Denemek isteyenler denesinler bakalım. "Yağsız kek" nasıl oluyormuş bir görelim. Ben sonucu söylemeyeceğim süpriz olsun. En iyisi deneyerek görmek...
........
Haaa, bu arada kekin tarifi de; Portakal Ağacı'na ait...

17 Kasım 2008 Pazartesi

İçimden şöyle bir geçenler...

Yıllar geçiyor, yaşım ilerliyor ve olgunlaşıyorum ama…

Her nedense; bazı şeylere boş verip, sinirlenmeden yapamıyorum…

Bu aralar; “Kendini erişilmez, ulaşılmaz hatta mükemmel olduğunu zanneden tiplere” sinir, hatta sinir ötesi gıcık mı gıcık oluyorum. Ayrıca bu insanların yazılarına da gıcık oluyorum…

*** E sen de okuma o zaman onları!...

--- Okumuyorum ama ara sıra gıcık olmak iyi gelir belki diye zevkli oluyor bazen. Bu duyguyu da yaşamak lazım belki. “Gıcık olmak” duygusunu…

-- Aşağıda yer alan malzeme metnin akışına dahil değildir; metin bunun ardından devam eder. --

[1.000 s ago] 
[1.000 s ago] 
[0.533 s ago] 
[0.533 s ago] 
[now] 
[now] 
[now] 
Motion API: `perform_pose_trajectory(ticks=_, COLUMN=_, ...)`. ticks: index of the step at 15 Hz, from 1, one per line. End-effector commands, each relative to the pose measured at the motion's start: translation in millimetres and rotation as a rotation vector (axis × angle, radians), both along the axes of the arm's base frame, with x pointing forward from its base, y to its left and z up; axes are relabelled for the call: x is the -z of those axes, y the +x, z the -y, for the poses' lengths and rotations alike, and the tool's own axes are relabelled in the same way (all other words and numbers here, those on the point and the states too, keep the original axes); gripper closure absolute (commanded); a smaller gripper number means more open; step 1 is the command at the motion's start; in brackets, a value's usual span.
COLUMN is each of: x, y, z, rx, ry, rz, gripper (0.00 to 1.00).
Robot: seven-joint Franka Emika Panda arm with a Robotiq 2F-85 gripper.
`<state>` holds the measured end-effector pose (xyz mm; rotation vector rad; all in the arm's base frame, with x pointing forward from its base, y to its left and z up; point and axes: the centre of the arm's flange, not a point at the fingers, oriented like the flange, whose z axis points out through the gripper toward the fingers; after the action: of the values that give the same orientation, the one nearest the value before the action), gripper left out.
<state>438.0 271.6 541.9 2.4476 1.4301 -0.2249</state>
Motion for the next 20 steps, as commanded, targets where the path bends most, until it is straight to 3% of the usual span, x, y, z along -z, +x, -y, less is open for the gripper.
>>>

Catherine Zeta Jones da; estetikli güzellerdenmiş. Bugün tesadüfen öğrendim. İnternette estetik ameliyatı olmadan önceki, eski fotoğraflarına rastladım ve çok şaşırdım. Ben onun doğuştan güzel olduğunu sanıyordum. Bugüne kadar hiç duymamışım, bir yerde okumamışım demek. O da Deniz Akkaya gibi evrim geçirmiş kesin. Mucize güzelliğine bu şekilde yani ameliyat sonucu sahip olmuş…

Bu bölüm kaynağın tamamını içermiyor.